Parallelizing I/O operations with MPI, Part 2: Performance tuning and Cray Burst Buffer
In my previous post, I discussed the benefits of using the message passing interface (MPI) to parse large data files in parallel over multiple processors. In today’s post, I will demonstrate how MPI I/O operations can be further accelerated by introducing the concept of hints. The second topic I will discuss is the emergence of solid-state drives in high-performance computing systems to resolve I/O bottlenecks. These topics will be illustrated by benchmark calculations using a parallel writer routine that I will implement to the task described previously.
Table of Contents
Implementing the parallel writer routine
To recap, our goal is to output the values of a function f(x,y,z)
to disk in Gaussian cube file format. The values of this function are known on a discrete, rectangular three dimensional grid with each processor holding only a small subset of the total number of function values.
The task of writing a cube file in parallel is essentially identical to reading the data in parallel, which was discussed in depth in my previous post. Here, I will therefore only be giving an outline of the parallelized writer routine. You can find the full code here if you are interested.
- Open file in parallel (emulating file actions such as ‘replace’ with other MPI routines)
- Write header lines on master process
- Determine where each processor needs to write its data i.e determine byte offsets for the processor-dependent data slices
- Convert data to correct format (float to string)
- Use calculated byte offsets as a file view
- Output data in parallel using collective MPI write routine
- Close file
High-performance computing: traditional HDD vs SSD
Modern computers are nowadays often equipped with both a hard disk drive (HDD) and a solid-state drive (SSD). The latter offers superior read/write performance and physical durability at the expense of higher cost and shorter data longevity (arguable given how often consumers replace their computer with a new one). To get the best of worlds, it is advantageous to use a SSD to store the computer’s operating system and frequently used programs to improve load up times, while other, less accessed data such as images are stored on the HDD.
In the high-performance computing world, SSDs are still relatively rare. The limited read/write longevity of SSDs becomes a real issue for data-intensive computing centers, and it is unrealistic to transition from HDD-only systems to SSD-only systems despite the gain in I/O performance. The I/O performance of HDDs is actually quite impressive in a high-performance computing setting for large files because the files are split (striped) over many disks via the parallel file system. NERSC, for example, reports a peak I/O performance of over 700 GB/s for their Cray XC40 supercomputer Cori. Noticeable slow downs are experienced when the system is under high I/O load or when data is accessed frequently in small chunks. This is where SSDs come into the picture, not as the final storage location of all computing data, but as a fast buffer drive intended to absorb peak I/O loads.

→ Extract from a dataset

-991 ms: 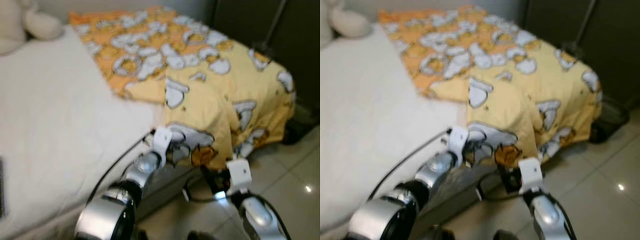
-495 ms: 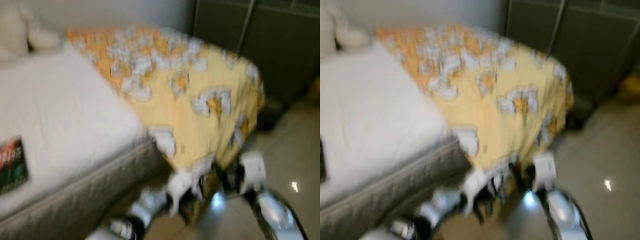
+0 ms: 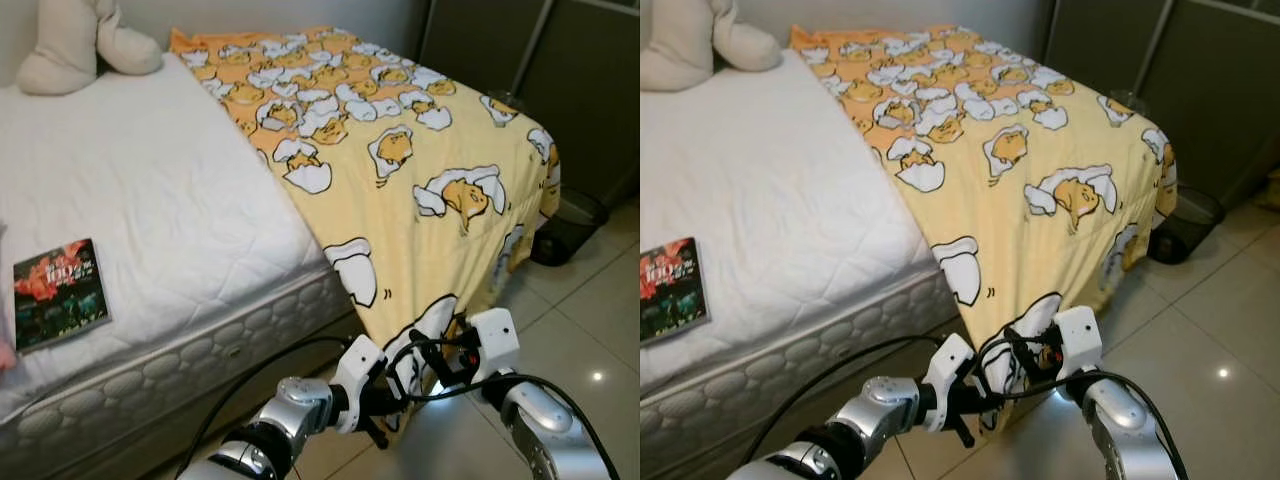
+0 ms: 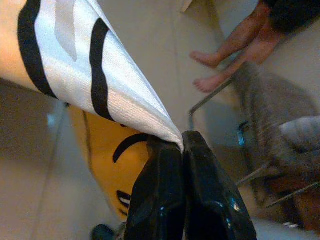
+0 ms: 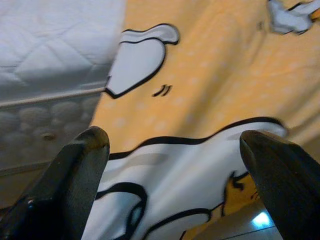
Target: Clean up the room
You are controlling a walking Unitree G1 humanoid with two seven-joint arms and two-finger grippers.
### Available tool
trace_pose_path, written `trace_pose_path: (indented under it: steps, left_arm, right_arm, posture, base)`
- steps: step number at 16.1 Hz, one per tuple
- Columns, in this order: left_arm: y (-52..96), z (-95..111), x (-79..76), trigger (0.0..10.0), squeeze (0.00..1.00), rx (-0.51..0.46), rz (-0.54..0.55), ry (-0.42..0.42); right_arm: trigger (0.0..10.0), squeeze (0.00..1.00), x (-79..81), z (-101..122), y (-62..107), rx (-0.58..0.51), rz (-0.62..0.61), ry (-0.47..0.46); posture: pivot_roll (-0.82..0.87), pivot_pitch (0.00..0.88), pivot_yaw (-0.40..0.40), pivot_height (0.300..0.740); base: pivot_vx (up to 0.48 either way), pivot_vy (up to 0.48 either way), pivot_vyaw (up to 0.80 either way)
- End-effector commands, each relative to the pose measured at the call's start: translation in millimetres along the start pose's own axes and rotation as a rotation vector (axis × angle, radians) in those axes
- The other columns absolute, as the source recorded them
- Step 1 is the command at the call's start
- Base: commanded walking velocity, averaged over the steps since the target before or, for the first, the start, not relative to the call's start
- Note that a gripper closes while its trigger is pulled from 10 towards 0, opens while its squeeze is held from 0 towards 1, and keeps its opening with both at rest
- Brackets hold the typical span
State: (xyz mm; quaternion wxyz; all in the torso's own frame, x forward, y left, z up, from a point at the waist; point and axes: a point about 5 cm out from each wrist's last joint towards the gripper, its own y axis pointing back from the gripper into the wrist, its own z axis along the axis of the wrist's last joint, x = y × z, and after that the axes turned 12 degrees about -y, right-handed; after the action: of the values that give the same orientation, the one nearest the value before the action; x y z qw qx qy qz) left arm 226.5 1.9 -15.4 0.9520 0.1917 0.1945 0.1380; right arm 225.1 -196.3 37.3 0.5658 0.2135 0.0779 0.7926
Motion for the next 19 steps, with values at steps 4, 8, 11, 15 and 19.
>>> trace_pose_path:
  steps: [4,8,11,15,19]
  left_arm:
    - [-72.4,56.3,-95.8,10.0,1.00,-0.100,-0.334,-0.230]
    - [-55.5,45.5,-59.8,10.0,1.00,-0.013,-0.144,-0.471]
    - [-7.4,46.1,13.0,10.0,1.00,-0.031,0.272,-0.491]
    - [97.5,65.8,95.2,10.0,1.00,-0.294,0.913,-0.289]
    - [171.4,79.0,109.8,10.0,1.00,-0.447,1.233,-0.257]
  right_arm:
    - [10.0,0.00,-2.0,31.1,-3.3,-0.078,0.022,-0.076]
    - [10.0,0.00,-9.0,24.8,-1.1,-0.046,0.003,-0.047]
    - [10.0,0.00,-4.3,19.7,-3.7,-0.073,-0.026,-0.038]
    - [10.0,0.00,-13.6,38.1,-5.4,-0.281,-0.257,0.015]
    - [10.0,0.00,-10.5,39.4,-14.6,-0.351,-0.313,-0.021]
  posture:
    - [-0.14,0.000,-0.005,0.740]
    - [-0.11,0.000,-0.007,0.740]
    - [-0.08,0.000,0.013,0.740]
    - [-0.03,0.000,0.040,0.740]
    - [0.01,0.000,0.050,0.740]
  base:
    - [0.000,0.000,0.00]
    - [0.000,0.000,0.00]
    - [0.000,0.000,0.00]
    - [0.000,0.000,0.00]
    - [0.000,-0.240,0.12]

Cray has named their SSD architecture Burst Buffer which reflects its intended purpose. The Burst Buffer nodes can be utilized in a number of ways. In the simplest case, all temporary files that are created during a simulation but destroyed afterwards are written to and subsequently read from the SSDs. Permanent input or output data can also be read/written on the Burst Buffer nodes by staging in/out the files from the HDD parallel file system. In practice, an output file would first get written to the SSDs and then moved (staged out) to the HDDs when the allocated computing time runs out. If your simulation suffers from I/O bottlenecks this strategy might significantly reduce the run time of your code because the slow HDD I/O is disentangled from the actual computation phase.
The Burst Buffer nodes are controlled by the DataWarp software which determines e.g. in which operating mode the nodes are used and how many nodes the files are striped over. The software also integrates the Burst Buffers nodes with the workload manager and other parts of the computing environment. You can find more detailed information about the Burst Buffer architecture at this NERSC website. I would especially recommend the SC17 tutorial that includes numerous example use cases and tips for tuning I/O performance.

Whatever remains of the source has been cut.